Vorwort | aus FALTER 40/04 vom 29.09.2004

Waren das Zeiten, möchte ich jedes Mal an diese Stelle setzen. Es waren Zeiten, als ein frisch erschienenes Buch von Thomas Bernhard beschlagnahmt wurde, weil ein Feuilletonredakteur einer Tageszeitung erkannt hatte, dass in diesem Text ein Kärntner Komponist kaum verschlüsselt von Bernhard attackiert wurde. Haider spielte dem Komponisten Lampersberg sein Rezensionsexemplar zu, dieser ging zu seinem Anwalt, der wiederum erreichte, noch ehe das Buch ausgeliefert war, dessen Beschlagnahme.

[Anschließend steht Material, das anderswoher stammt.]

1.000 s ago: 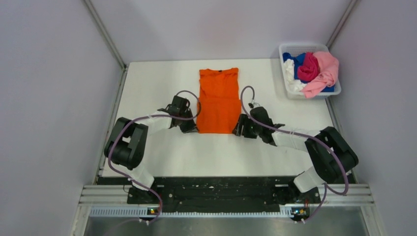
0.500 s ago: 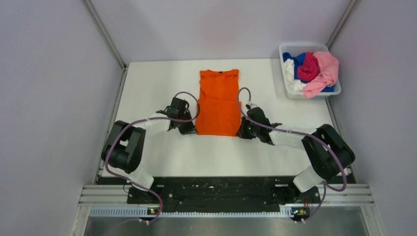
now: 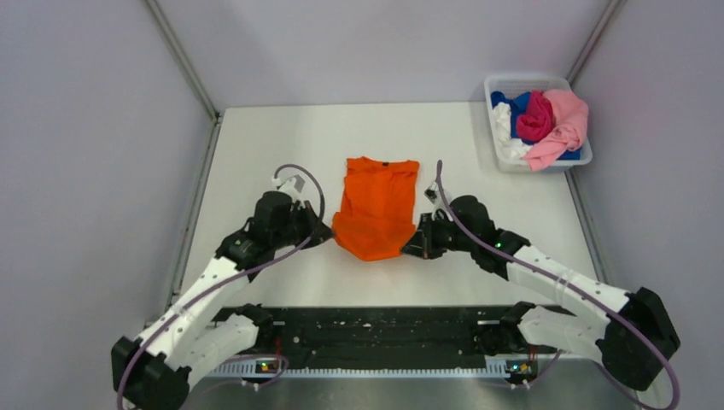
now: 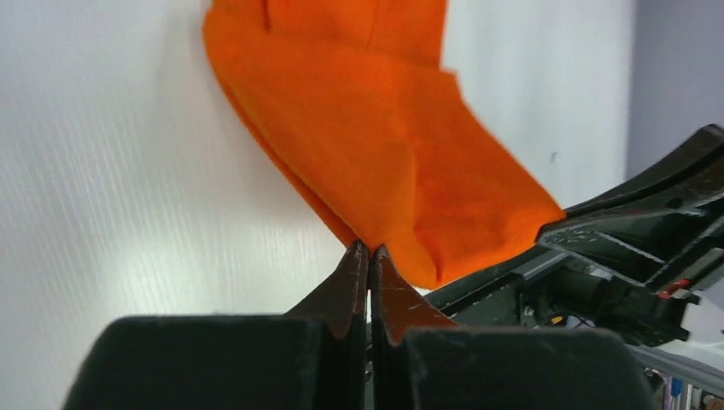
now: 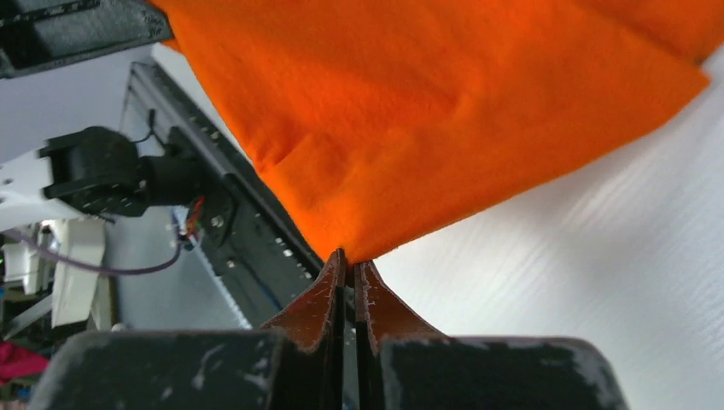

  Die Zeitung hieß Die Presse, der Redakteur war deren Literaturkritiker Hans Haider, und Franz Schuh führte mit ihm ein Gespräch unter dem schönen Titel: "Finden Sie, dass sich Hans Haider richtig verhalten hat?"

  Dieser aber sprach: "Es schien mir unumgänglich, dass man auch diese Schlüssel benennt. Nun war ich blockiert durch die mir dadurch drohende Komplizenschaft mit Herrn Bernhard. Dann gibt es, und das ist mein zweiter Punkt, ein ziemlich formales medienrechtliches Argument: In dem Augenblick, in dem ich für mich erkennbare Verbalinjurien, also Verleumdungen, Verspottungen etc. zitiere, mache ich mich desselben Mediendelikts in der Zeitung schuldig, wie der Verleger und der Autor es riskieren. Nun kommt folgendes: Ich wollte diese große Rezension schreiben, ich habe plötzlich gemerkt, dass ich eine merkwürdige Verantwortung auf mich nehme und ein merkwürdiges Risiko trage (...)Wenn ich weiß, dass nicht geklagt werden wird (...) dann schreibe ich leichter, freier, ungenierter. Und genau deshalb habe ich das Buch den Betroffenen vorgelegt und sie um eine Stellungnahme gebeten."

  "Wie weit hältst du überhaupt für möglich, dass dir das jemand glaubt?", fragte Franz Schuh daraufhin. Selige Zeiten, dürftige Welt! Durch zahllose Klagen mürbe gemacht, würde es heute jeder Falter-Volontär glauben, sogar in der Kulturredaktion. a. t.